YOUR INSTRUCTIONS:
From the listing below, copy out every line where the word "silver" appears.

DATASET:
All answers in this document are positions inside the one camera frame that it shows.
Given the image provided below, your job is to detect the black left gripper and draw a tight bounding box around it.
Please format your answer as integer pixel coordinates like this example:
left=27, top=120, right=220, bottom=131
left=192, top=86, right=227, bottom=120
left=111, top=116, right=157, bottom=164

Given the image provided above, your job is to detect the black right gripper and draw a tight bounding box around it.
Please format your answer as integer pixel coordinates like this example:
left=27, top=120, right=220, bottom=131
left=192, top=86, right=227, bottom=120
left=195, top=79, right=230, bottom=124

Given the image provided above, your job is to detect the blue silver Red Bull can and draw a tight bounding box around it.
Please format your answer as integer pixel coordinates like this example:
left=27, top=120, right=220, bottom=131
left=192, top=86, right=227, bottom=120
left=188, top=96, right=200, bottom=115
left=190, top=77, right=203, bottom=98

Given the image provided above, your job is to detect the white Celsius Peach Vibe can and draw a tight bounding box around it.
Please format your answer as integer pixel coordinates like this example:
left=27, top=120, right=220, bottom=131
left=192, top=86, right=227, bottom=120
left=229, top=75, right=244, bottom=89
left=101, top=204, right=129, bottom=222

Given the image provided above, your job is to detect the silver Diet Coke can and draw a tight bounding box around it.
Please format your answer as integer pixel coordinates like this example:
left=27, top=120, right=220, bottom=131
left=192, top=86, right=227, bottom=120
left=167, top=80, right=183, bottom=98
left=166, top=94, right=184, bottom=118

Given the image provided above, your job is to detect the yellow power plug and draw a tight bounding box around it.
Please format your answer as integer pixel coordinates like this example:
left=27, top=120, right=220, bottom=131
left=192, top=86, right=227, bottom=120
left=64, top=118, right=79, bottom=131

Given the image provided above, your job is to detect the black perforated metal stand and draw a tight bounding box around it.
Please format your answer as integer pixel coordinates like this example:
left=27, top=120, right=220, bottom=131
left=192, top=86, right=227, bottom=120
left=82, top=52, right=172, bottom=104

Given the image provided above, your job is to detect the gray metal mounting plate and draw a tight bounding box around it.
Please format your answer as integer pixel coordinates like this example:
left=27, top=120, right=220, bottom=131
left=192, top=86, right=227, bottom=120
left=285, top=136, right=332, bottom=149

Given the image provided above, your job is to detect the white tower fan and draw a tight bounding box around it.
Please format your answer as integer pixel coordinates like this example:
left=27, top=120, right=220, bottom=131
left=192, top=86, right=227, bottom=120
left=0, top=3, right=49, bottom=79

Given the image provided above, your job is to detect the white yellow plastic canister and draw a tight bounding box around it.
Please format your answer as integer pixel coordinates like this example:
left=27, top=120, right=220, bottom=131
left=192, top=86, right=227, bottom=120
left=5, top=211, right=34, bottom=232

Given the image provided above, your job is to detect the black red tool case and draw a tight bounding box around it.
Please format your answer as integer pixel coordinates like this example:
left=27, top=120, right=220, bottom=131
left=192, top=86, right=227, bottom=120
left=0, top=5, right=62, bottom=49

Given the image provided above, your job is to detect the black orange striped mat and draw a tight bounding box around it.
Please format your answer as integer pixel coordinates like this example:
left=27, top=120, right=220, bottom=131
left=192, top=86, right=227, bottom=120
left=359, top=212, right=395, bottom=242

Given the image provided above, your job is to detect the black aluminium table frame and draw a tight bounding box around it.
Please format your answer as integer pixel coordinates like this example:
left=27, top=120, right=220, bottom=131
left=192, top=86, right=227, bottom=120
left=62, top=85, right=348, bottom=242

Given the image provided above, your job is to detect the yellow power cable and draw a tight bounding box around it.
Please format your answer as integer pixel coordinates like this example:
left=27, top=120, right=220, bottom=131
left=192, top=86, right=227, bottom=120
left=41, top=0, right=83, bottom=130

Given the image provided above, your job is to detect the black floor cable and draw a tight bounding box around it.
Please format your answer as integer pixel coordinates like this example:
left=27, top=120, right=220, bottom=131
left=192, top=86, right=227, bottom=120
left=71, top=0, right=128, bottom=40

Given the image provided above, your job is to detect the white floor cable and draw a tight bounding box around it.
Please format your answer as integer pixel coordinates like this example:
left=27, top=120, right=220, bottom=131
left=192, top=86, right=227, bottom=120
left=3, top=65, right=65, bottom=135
...
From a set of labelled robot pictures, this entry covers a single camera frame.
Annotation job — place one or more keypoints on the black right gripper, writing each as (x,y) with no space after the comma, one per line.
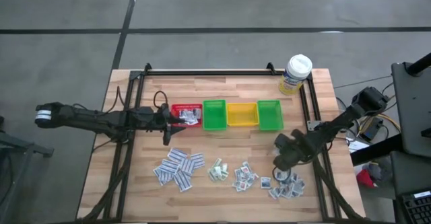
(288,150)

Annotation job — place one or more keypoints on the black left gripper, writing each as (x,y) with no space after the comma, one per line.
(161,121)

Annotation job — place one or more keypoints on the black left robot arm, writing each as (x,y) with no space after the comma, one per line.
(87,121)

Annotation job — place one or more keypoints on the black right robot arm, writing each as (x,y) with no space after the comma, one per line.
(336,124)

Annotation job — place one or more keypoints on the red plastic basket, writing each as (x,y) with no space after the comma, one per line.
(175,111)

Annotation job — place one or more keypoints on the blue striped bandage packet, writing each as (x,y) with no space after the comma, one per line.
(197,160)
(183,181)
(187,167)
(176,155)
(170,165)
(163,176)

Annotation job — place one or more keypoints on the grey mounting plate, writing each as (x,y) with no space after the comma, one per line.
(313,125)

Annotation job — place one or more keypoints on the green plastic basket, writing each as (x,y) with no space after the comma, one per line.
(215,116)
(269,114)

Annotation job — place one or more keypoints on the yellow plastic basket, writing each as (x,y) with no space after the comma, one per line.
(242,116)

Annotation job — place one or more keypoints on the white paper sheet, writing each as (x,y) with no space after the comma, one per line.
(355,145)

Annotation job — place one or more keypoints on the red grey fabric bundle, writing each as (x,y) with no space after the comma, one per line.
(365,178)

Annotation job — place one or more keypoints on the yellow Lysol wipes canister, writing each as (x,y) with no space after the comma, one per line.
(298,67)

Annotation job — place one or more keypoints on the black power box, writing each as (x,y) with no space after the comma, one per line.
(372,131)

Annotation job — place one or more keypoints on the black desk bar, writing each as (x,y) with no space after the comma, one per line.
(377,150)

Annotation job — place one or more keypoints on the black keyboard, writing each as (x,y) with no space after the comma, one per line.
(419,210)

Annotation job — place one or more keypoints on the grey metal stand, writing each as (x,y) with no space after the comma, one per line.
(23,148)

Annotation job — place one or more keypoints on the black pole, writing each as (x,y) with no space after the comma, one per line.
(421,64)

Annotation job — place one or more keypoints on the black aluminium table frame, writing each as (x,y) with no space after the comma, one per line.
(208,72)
* * *
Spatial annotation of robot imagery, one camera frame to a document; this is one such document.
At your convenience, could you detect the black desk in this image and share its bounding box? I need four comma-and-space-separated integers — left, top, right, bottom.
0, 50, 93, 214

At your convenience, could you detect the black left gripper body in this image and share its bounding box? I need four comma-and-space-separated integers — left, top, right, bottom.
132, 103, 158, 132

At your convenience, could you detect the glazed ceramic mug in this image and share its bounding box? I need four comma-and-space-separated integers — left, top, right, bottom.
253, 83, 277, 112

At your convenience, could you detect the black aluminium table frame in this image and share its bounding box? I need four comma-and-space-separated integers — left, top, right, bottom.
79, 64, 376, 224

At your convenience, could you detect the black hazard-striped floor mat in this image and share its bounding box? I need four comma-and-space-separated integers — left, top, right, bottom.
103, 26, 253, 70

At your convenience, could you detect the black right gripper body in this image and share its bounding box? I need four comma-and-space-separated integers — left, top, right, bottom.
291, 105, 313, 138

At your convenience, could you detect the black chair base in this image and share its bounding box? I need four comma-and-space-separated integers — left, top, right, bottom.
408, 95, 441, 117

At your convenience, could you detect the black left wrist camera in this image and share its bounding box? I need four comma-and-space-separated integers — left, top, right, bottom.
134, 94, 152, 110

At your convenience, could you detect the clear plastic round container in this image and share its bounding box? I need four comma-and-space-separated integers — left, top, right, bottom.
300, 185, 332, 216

RESULT FOR THIS EXERCISE:
Given the image provided above, your job is to detect the blue silver Red Bull can and draw a tight bounding box around it.
Given the image provided above, your job is to detect the silver Diet Coke can and draw a tight bounding box around it.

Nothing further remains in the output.